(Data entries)
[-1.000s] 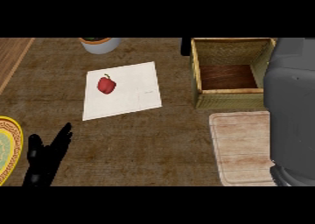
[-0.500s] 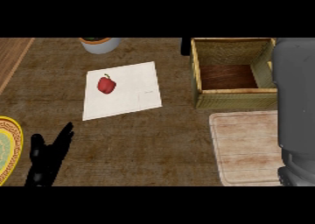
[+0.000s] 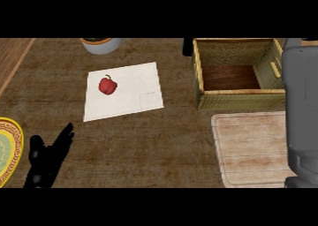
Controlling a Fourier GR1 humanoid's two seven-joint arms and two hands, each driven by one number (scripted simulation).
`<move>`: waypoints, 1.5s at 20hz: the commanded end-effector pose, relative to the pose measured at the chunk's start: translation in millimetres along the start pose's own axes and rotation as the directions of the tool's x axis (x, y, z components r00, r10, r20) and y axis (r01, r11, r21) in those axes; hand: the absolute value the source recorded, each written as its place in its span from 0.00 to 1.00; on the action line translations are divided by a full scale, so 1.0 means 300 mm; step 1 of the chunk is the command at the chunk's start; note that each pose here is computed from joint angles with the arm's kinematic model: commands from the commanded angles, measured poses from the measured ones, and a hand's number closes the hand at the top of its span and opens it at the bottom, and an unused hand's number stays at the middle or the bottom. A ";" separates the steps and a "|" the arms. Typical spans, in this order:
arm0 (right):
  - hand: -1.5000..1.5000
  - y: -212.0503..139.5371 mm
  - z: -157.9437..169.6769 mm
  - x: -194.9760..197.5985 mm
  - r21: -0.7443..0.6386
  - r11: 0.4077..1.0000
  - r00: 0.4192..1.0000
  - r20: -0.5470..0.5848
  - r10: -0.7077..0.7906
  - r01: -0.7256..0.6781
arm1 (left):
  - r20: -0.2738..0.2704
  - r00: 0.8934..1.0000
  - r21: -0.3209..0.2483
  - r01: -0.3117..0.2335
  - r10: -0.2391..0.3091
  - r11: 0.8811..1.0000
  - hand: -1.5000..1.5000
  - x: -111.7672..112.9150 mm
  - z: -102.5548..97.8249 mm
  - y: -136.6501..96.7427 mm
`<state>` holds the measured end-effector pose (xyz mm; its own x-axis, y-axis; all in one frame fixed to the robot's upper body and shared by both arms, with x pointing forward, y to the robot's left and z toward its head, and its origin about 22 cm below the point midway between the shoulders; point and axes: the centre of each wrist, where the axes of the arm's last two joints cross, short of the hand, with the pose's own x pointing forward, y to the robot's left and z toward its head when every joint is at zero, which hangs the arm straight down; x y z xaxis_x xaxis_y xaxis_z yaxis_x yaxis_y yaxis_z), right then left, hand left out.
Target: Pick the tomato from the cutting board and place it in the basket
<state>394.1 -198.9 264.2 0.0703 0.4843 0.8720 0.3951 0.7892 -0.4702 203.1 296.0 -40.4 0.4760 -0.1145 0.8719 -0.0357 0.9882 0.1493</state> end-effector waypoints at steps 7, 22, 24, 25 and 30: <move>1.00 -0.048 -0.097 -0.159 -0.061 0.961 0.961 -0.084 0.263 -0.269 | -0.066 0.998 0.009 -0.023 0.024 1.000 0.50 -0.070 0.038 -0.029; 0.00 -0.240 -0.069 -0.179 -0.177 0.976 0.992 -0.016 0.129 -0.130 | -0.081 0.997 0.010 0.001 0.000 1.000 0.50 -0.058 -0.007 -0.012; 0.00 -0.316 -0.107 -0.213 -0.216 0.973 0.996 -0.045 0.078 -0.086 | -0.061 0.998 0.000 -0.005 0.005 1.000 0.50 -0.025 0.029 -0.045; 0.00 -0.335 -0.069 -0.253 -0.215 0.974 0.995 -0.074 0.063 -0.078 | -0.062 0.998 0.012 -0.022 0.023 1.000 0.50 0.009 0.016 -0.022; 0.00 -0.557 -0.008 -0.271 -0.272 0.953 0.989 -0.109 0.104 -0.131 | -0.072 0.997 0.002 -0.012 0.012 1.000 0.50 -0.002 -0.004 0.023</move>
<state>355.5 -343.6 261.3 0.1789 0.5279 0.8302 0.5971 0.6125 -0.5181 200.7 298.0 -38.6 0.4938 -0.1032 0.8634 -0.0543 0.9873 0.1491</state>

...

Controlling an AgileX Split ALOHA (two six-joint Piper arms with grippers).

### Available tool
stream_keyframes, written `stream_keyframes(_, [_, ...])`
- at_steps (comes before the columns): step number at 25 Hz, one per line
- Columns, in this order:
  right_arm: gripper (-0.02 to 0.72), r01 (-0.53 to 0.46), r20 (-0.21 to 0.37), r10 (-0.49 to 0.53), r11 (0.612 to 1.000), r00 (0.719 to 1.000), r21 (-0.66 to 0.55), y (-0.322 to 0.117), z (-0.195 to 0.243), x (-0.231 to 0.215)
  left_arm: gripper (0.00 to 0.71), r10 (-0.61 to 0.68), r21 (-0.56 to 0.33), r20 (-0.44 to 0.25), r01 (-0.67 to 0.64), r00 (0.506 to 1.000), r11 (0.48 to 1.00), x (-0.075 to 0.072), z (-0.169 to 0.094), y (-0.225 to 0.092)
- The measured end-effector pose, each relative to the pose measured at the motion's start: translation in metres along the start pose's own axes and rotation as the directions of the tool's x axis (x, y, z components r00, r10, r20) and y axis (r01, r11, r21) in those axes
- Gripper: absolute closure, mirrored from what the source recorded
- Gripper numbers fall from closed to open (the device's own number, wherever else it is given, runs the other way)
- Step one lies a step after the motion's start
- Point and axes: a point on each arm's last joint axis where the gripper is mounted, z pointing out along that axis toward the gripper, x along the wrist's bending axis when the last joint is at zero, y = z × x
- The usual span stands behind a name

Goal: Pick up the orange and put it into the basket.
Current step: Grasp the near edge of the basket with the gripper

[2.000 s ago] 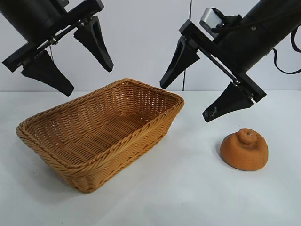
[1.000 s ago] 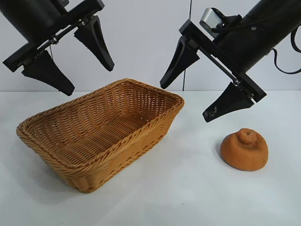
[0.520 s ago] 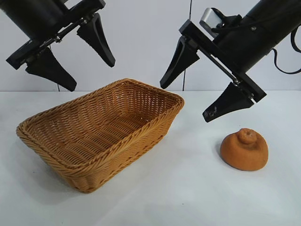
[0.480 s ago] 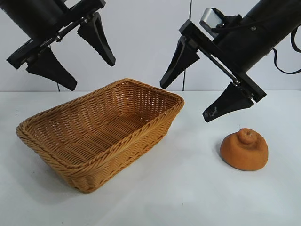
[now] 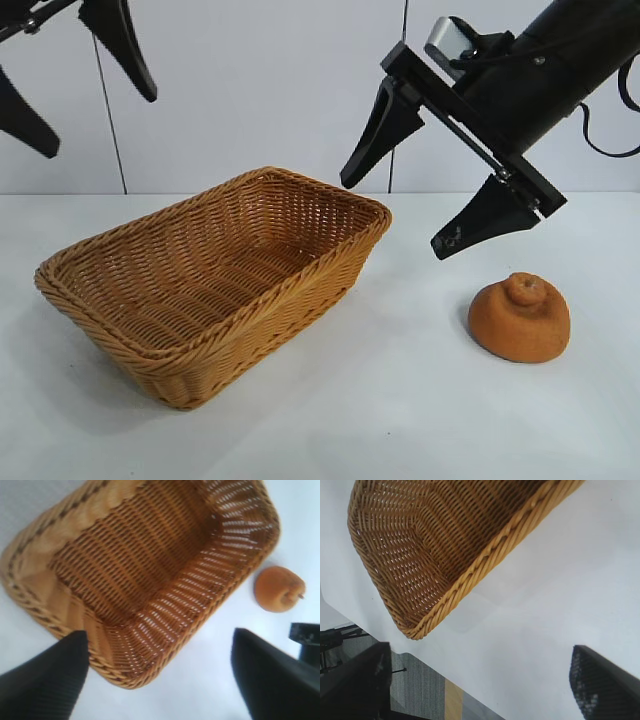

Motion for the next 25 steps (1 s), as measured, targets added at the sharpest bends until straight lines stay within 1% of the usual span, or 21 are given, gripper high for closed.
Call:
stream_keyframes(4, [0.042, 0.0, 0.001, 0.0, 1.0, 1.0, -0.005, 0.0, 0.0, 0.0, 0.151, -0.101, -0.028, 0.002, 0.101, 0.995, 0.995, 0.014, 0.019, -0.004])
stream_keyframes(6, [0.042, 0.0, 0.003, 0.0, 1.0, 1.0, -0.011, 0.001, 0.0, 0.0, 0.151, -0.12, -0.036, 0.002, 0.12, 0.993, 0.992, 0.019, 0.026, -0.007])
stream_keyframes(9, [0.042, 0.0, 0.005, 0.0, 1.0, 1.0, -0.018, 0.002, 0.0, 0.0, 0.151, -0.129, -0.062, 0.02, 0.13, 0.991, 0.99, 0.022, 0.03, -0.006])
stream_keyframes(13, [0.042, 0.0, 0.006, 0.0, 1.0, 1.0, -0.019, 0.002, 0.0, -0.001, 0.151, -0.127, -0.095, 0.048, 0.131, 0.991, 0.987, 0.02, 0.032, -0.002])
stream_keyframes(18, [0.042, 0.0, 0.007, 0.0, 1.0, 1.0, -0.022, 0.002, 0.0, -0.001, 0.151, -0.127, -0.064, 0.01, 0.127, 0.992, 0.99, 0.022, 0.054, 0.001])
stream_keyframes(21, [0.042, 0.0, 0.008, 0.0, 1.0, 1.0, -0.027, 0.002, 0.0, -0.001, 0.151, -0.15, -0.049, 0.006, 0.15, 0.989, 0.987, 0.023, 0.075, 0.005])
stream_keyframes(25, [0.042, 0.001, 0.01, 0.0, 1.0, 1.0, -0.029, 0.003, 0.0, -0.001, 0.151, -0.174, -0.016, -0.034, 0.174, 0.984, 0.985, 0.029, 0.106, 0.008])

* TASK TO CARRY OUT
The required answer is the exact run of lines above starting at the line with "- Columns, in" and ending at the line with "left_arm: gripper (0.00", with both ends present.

* ANSWER SPACE
- Columns, in this order:
  right_arm: gripper (-0.02 to 0.72), r01 (-0.53 to 0.46), r20 (-0.21 to 0.37), r10 (-0.49 to 0.53), r11 (0.612 to 1.000), r00 (0.719 to 1.000), r21 (-0.66 to 0.55), y (-0.322 to 0.117), z (-0.195 to 0.243), x (-0.231 to 0.215)
  left_arm: gripper (0.00 to 0.71), r10 (-0.61 to 0.68), r21 (-0.56 to 0.33), r20 (-0.44 to 0.25), r01 (-0.67 to 0.64), r00 (0.506 to 1.000), r11 (0.48 to 1.00), x (-0.075 to 0.072), z (-0.169 to 0.094), y (-0.225 to 0.092)

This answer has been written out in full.